How can I avoid the 60% tax trap?
Reduce your taxable income below £100,000. Four routes: pension contributions (most powerful — every £1 contributed gets ~60% relief in this band), salary sacrifice for non-pension benefits, charitable donations via Gift Aid, and timing income across tax years where possible. Pension contributions are usually the most efficient option for most people.
Does the 60% tax trap apply in Scotland?
Yes — the Personal Allowance taper is a UK-wide rule. However, Scottish income tax rates differ slightly, so the exact marginal rate in Scotland's trap zone is around 56% to 63% depending on whether you're below or above the Scottish advanced rate threshold of £75,000. The escape strategies work the same way.
At what salary does the 60% tax trap end?
The trap ends at £125,140 — the point at which your Personal Allowance has fully tapered to zero. Above £125,140 the additional rate of 45% applies and your marginal rate drops to 47% (45% income tax + 2% NI). The trap is a £25,140-wide window between £100,000 and £125,140.

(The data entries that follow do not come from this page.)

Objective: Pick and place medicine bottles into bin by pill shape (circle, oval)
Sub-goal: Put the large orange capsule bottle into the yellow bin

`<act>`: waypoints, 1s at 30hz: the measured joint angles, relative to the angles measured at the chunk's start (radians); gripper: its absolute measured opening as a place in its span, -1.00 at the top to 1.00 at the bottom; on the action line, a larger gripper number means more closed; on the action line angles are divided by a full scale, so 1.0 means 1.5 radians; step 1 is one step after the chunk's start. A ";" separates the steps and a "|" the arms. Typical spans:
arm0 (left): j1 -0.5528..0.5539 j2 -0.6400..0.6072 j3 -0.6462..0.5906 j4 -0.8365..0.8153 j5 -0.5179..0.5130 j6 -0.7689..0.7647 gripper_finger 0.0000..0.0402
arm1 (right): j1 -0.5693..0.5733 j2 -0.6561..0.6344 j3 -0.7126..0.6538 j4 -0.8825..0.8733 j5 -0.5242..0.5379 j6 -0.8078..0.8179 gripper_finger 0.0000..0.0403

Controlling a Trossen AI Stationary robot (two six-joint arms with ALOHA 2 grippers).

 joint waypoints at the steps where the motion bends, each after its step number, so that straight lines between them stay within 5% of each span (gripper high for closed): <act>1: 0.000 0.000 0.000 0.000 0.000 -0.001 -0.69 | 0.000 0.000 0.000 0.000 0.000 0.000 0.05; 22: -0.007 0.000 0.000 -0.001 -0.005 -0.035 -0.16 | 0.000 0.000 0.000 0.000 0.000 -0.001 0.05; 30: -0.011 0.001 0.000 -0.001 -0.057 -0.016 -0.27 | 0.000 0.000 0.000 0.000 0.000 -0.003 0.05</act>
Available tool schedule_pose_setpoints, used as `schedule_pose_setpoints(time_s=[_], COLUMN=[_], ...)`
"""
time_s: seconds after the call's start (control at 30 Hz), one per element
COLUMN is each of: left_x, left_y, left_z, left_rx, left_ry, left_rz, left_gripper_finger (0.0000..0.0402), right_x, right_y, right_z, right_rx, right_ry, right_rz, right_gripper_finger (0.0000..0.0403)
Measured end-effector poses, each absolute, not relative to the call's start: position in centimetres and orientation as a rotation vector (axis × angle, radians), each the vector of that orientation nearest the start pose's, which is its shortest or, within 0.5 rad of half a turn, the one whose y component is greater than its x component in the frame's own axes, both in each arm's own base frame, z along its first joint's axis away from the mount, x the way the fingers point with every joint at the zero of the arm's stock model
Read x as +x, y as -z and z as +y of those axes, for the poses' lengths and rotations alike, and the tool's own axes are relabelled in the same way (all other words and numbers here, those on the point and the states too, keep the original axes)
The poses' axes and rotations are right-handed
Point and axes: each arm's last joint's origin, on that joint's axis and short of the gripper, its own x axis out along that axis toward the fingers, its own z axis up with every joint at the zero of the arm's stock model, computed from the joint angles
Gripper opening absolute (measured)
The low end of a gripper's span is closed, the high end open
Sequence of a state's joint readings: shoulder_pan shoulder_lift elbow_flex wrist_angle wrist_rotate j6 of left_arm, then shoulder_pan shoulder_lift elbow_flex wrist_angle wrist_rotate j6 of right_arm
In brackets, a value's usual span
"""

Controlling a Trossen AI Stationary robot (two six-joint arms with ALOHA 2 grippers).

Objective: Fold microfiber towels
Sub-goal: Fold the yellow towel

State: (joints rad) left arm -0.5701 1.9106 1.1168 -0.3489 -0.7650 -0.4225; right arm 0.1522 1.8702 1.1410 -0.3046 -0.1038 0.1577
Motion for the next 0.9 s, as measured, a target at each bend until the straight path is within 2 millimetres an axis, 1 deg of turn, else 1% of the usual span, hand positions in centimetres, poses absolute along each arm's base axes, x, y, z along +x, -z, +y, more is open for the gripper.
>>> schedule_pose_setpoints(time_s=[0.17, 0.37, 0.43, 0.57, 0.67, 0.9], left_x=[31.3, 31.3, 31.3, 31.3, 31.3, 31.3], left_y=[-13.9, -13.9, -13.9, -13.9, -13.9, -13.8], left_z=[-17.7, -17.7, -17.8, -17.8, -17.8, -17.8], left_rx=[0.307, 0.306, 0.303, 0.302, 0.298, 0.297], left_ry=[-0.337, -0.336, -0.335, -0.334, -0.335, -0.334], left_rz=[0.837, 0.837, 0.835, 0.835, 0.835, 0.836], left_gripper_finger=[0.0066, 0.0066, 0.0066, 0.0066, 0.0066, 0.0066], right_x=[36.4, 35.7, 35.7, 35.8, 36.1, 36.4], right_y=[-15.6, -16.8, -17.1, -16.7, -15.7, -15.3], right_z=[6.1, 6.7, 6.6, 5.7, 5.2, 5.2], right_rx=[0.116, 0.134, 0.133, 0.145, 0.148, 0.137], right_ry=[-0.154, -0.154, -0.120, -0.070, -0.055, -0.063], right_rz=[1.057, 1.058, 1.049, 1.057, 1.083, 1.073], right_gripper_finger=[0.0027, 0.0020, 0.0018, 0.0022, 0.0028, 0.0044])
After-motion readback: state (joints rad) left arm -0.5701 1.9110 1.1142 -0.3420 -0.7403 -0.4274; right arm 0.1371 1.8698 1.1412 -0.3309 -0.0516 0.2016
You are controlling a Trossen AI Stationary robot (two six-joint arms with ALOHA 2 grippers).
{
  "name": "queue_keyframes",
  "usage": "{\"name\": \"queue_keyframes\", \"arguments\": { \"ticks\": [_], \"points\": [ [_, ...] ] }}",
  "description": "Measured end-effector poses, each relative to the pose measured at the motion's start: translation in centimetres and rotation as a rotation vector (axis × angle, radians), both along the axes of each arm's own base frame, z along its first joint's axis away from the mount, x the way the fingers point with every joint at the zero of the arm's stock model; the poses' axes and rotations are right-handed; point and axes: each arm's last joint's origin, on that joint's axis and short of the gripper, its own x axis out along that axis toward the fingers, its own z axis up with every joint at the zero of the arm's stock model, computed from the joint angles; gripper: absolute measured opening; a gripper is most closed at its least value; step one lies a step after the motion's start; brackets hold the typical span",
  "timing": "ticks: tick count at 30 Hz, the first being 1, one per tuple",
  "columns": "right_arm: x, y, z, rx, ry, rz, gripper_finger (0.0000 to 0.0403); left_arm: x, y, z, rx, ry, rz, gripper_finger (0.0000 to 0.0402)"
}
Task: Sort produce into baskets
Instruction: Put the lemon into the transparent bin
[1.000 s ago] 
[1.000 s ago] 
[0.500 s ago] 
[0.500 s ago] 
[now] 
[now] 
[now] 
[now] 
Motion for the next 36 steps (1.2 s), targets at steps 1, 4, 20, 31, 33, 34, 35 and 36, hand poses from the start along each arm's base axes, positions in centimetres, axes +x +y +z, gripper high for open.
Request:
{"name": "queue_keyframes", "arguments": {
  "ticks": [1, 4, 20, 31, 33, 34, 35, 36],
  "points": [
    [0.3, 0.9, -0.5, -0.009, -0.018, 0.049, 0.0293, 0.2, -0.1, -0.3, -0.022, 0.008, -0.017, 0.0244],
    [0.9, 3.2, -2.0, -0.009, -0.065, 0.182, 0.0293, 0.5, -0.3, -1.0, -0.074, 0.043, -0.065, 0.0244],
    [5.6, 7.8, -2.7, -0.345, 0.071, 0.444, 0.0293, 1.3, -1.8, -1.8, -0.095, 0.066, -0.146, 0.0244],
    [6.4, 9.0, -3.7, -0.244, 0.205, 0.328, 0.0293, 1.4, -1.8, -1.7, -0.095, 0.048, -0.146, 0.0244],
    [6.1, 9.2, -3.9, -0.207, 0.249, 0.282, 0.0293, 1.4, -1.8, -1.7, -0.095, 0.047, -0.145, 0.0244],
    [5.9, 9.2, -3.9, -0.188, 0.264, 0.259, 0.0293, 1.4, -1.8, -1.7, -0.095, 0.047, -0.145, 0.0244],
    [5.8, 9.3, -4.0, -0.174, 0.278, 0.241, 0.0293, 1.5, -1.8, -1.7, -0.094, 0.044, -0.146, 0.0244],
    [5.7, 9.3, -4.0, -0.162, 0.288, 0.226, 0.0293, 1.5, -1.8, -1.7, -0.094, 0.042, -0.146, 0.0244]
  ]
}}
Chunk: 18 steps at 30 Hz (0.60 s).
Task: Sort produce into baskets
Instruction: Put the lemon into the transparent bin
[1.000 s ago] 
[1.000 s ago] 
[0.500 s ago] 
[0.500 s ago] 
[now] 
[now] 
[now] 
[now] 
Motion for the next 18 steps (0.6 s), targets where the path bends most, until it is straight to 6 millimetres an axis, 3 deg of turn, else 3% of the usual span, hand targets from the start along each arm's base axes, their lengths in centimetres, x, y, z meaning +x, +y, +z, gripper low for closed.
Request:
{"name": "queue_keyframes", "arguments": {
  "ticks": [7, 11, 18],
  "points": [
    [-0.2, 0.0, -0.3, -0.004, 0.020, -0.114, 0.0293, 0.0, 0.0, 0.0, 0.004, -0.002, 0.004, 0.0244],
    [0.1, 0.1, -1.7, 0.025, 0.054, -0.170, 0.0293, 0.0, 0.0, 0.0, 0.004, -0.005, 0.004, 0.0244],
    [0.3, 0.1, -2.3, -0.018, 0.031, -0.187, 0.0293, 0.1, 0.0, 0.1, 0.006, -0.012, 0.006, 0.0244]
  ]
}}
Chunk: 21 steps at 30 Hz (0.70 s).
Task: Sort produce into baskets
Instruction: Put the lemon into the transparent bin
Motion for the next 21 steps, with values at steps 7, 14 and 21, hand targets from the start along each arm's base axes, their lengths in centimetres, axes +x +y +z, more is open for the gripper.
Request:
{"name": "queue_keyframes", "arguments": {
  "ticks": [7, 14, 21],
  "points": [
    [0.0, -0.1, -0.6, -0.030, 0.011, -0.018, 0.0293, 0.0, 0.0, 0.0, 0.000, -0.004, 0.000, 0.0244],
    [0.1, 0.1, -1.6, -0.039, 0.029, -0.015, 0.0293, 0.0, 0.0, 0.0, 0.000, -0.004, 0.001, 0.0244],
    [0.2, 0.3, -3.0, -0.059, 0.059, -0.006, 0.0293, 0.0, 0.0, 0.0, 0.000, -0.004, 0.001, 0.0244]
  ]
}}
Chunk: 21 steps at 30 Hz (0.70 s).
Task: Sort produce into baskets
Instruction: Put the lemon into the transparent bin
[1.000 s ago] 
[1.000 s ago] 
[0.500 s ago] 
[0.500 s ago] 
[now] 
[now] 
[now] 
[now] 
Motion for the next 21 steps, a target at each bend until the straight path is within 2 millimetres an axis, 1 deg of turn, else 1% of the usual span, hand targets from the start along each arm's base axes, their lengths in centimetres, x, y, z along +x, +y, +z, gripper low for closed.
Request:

How much can pension contributions save in the 60% tax trap?
Substantial savings. A salary sacrifice of £10,000 by a £110,000 earner reduces their take-home pay by approximately £4,800 but adds £10,000 to their pension — an effective government top-up of £5,200 (52% of the contribution). The annual pension allowance is currently £60,000, with carry-forward of unused allowance from the previous three years available for those who've been pension scheme members during that period.
Should I refuse a pay rise to avoid the trap?
No. Even at the 62% marginal rate, you still keep 38p of every additional £1 of pay — that's still more money in your pocket than not taking the rise. If the pay rise comes with extra responsibilities you don't want, that's a separate question, but on tax grounds alone, refusing more pay never makes sense.
Can the trap apply to bonuses?
Yes. If your salary is £95,000 and you receive a £15,000 bonus, you cross into the trap zone — the £10,000 portion of your bonus that takes you from £100,000 to £110,000 attracts the 62% effective rate. Some employers allow bonus sacrifice into pension, which is one of the most tax-efficient choices a 60% trap earner can make.
Does the trap affect High Income Child Benefit Charge?
The High Income Child Benefit Charge (HICBC) is a separate but related issue. From April 2024, HICBC kicks in at £60,000 of adjusted net income and tapers Child Benefit fully away at £80,000. So if you have children and earn between £60,000 and £80,000, you face a separate effective marginal rate increase on top of normal income tax. Reducing adjusted net income via pension contributions helps with both HICBC and the 60% trap.